Throughout Europe astronomers reported that the stars were dimmer than usual in the ensuing
months. But with wireless telegraphy yet to be invented, the Western world remained unaware of
the spectacular cataclysm.
That did not mean its presence went unfelt. With a vast cloud of sulphur dioxide shrouding the
planet, sunlight was blocked out and temperatures in the northern hemisphere began to fall. The
climatic disruption reached its peak in the middle of 1816, which scientists and historians still
recall as the year without a summer.

Non-stop rain for eight weeks destroyed crops In Britain and Europe far more rain than usual fell
throughout the summer months. In Ireland it rained non-stop for eight weeks, destroying the
potato crop and creating famine. Riots, arson and looting were recorded in cities all over Europe
as floods and frosts ruined crops and whole populations grew hungry. The violence was worst in
Switzerland, where a national emergency was declared.
One historian has called the continental famine the last great subsistence crisis in the Western
world and as many as 200,000 people died of hunger or the typhus epidemic that followed.
The most graphic accounts came from the north-eastern United States and Canada. In Danville,
Virginia, where June temperatures nowadays average 86F, the North Star newspaper wrote on
June 15: Some account was given in last weeks issue of the unparalleled severity of the
weather. It contin- ued without any essential amelio- ration... freezing as hard five nights in
succession as it usually does in December. Saturday the weather was more severe than it
generally is during the storms of winter.
An amateur meteorologist in New Hampshire reported foot-long icicles in the noon shade. In
July and August lake and river ice were observed as far south as Pennsylvania. Newly shorn
sheep perished in the cold and birds fell dead from the sky. The late frosts killed most of the corn
in New England, with only about 10 per cent fit to harvest. The hardship even extended to
Thomas Jefferson, who had retired to his Virginia estate after completing his second term as
president. He had such a poor corn crop that he applied for a $1,000 loan.
For many farmers, who had previously been considering migrating westwards, the catastrophic
summer- that-never-happened was the final straw. Thousands left in search of what they hoped
would be a more hospitable climate on the far side of the Ohio River, the migration led to the
establishments of Indiana and Illinois. Among those who moved were the family of Joseph
Smith, setting off a chain of events that would lead to the publication of the Book Of Mormon
and the creation of the Church of Latter-day Saints.

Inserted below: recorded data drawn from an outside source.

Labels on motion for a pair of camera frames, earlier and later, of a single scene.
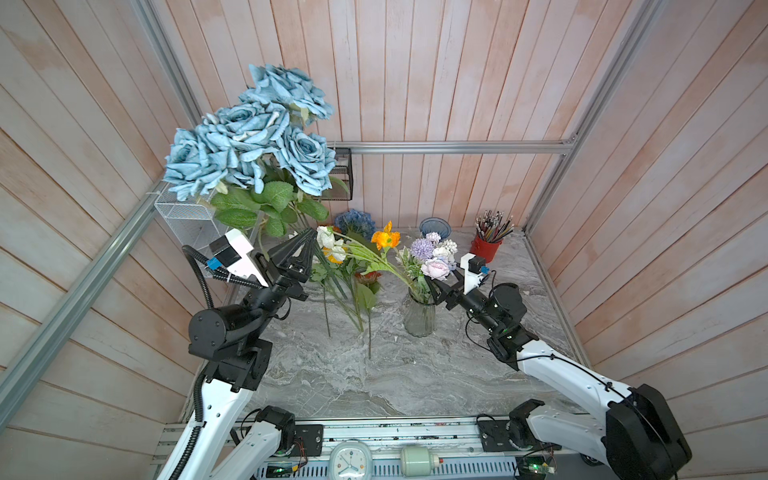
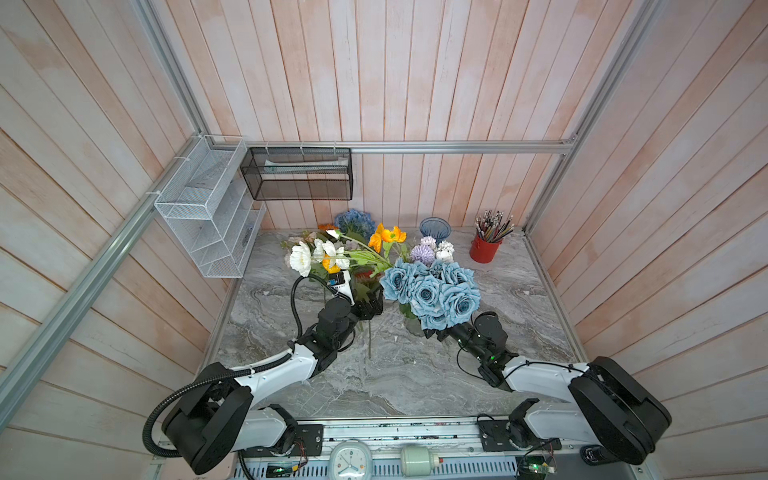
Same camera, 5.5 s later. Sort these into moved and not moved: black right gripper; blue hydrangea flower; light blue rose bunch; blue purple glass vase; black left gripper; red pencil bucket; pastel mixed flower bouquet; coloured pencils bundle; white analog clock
Moved: black right gripper; light blue rose bunch; black left gripper
Not moved: blue purple glass vase; white analog clock; pastel mixed flower bouquet; red pencil bucket; blue hydrangea flower; coloured pencils bundle
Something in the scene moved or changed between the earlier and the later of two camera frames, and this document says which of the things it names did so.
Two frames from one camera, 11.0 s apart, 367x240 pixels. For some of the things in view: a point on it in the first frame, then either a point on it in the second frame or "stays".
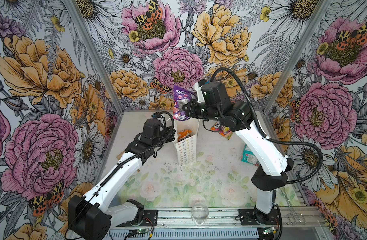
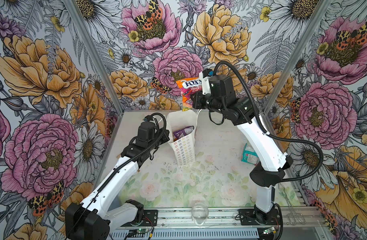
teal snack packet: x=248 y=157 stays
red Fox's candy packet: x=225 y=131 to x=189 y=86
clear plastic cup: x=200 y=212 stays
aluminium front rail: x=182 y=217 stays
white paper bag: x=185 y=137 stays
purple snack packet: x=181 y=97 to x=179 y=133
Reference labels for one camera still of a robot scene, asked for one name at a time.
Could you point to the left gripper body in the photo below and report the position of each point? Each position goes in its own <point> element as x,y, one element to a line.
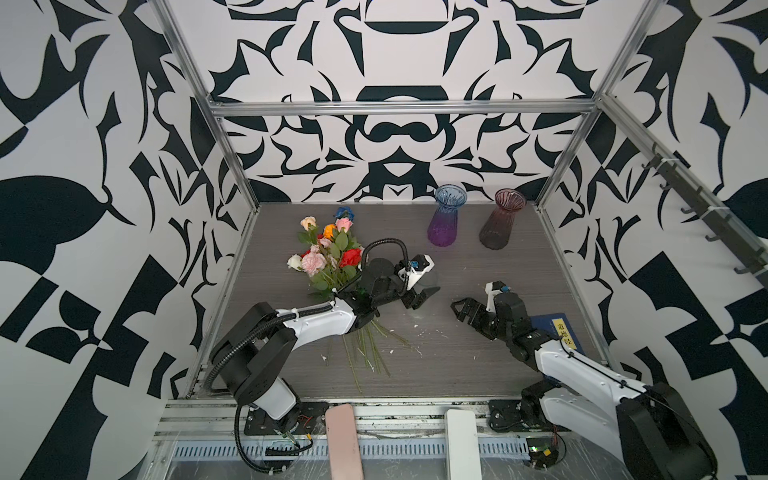
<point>394,294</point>

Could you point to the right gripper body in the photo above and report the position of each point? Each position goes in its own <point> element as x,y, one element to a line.
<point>506,334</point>

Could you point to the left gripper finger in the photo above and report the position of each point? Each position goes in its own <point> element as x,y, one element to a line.
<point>425,294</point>
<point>412,300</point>

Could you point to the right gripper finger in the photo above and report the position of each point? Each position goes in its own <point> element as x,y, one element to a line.
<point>486,326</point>
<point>466,309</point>

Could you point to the pink rose stem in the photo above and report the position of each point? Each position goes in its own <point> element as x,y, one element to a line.
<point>344,225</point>

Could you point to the cream peach rose stem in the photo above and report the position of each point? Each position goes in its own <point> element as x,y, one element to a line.
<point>308,223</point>

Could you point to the clear glass vase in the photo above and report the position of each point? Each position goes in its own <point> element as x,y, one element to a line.
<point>428,275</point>

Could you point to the blue rose stem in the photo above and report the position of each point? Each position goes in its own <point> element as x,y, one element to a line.
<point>344,213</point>

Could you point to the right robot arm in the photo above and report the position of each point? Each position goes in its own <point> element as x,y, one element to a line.
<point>647,427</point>

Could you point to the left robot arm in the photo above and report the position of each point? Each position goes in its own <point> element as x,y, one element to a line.
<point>249,359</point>

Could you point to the blue purple glass vase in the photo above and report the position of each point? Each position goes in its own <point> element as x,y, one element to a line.
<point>443,228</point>

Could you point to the dark pink glass vase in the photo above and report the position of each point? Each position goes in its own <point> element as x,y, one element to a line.
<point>496,231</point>

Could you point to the red rose stem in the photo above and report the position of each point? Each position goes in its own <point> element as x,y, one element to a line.
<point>360,321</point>

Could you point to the blue book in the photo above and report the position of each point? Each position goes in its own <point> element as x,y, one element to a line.
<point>558,325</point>

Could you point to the pink spray roses bunch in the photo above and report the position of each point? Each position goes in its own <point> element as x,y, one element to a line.
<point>330,263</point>

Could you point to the orange rose stem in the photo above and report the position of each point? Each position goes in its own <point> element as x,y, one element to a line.
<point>330,232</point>

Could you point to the small circuit board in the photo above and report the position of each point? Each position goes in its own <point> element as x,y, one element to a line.
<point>545,452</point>

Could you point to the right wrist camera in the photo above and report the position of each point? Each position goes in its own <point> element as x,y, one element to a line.
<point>492,290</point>

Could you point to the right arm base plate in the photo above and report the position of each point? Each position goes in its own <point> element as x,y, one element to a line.
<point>507,416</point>

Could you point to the white pad on rail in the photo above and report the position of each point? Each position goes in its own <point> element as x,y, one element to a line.
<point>462,445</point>

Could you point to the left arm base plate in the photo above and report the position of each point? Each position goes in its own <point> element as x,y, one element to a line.
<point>304,418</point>

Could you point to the pink pad on rail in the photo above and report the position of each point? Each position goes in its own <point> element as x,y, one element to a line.
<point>343,446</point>

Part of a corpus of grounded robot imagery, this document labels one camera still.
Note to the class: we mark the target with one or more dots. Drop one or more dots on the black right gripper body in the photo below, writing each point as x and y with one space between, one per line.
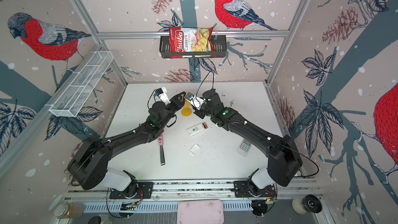
203 112

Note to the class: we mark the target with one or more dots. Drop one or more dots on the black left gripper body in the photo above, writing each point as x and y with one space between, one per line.
171 109

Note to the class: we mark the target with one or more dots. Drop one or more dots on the white air conditioner remote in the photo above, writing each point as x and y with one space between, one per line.
196 129

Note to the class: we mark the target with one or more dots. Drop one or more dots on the white battery cover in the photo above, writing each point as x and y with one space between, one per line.
195 149

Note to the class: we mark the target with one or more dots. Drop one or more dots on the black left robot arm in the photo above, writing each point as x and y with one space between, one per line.
89 165

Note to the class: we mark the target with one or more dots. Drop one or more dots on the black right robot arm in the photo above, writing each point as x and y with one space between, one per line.
284 160

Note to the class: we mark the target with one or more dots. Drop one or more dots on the yellow plastic goblet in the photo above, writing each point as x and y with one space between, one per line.
186 109

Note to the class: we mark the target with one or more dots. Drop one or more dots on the red cassava chips bag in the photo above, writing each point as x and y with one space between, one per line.
190 40

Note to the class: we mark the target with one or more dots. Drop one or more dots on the pink tray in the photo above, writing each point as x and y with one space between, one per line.
200 212

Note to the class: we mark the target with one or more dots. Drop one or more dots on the glass jar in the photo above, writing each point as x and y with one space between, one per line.
74 210

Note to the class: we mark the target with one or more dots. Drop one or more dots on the white tape roll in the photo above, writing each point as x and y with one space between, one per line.
307 204

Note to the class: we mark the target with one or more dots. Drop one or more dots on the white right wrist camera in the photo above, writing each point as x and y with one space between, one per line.
195 101

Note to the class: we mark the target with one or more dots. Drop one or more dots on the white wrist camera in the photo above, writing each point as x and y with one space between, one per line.
195 101
161 93

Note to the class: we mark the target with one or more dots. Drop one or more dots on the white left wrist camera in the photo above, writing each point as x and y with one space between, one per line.
161 93

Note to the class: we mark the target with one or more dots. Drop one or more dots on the pink handled knife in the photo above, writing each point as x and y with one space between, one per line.
161 143

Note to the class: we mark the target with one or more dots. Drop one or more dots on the black wall basket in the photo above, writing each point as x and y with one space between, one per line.
215 47

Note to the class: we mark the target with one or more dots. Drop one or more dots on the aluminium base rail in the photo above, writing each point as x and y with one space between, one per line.
180 190

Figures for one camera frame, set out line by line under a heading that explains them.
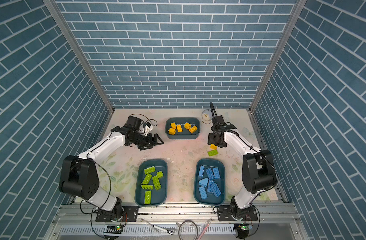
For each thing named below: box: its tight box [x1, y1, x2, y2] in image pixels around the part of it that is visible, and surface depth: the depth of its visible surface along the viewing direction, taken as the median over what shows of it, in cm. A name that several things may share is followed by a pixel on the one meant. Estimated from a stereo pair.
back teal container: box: [165, 117, 201, 140], surface depth 110 cm
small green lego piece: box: [156, 170, 164, 179], surface depth 86 cm
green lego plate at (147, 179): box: [141, 173, 152, 185], surface depth 86 cm
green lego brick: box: [144, 165, 156, 175], surface depth 89 cm
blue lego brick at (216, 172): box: [212, 167, 221, 179], surface depth 88 cm
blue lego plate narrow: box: [198, 186, 208, 200], surface depth 82 cm
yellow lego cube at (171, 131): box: [168, 128, 176, 135], surface depth 107 cm
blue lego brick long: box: [198, 165, 205, 178], surface depth 88 cm
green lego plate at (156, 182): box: [152, 175, 162, 191], surface depth 83 cm
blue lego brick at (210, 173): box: [205, 167, 215, 180], surface depth 88 cm
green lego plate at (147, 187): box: [141, 184, 153, 190], surface depth 82 cm
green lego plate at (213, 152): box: [207, 149, 219, 157], surface depth 98 cm
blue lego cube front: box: [198, 177, 209, 187], surface depth 84 cm
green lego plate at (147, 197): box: [144, 190, 152, 204], surface depth 80 cm
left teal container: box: [134, 159, 168, 207], surface depth 83 cm
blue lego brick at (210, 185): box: [207, 179, 215, 193], surface depth 82 cm
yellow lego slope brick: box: [184, 122, 191, 130], surface depth 110 cm
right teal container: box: [193, 158, 226, 206], surface depth 84 cm
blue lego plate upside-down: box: [210, 183, 222, 197], surface depth 80 cm
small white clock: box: [201, 109, 212, 125], surface depth 113 cm
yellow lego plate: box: [188, 125, 198, 134], surface depth 109 cm

On this side of the Atlantic one of the best-known results of the non-summer of 1816 was
cultural. In May the young Mary Godwin travelled with her common-law husband Percy Shelley
and their baby son to Geneva, where they planned to spend the summer with Lord Byron and two
others. While these privileged travelers would be untroubled by food shortages their holiday
nevertheless proved a wash-out. Mary Shelley (as she would eventually become) complained: It
proved a wet, ungenial summer and incessant rain often confined us for days to the house.
Sitting around a log fire the party amused themselves by reading German ghost stories,
prompting Byron to suggest they each write their own horror tale. Marys was a short story
called Frankenstein, which she would later expand into the classic novel about the disastrous
consequences of man interfering with nature.
Today, as the arguments bounce back and forth over whether or not our present climate is the
result of man-made emissions, that piece of literature retains all its symbolic power to
frighten.But the one thing we can say for certain about the catastrophic weather that spawned the
book was that it was undoubtedly the work of nature itself, at its most destructive.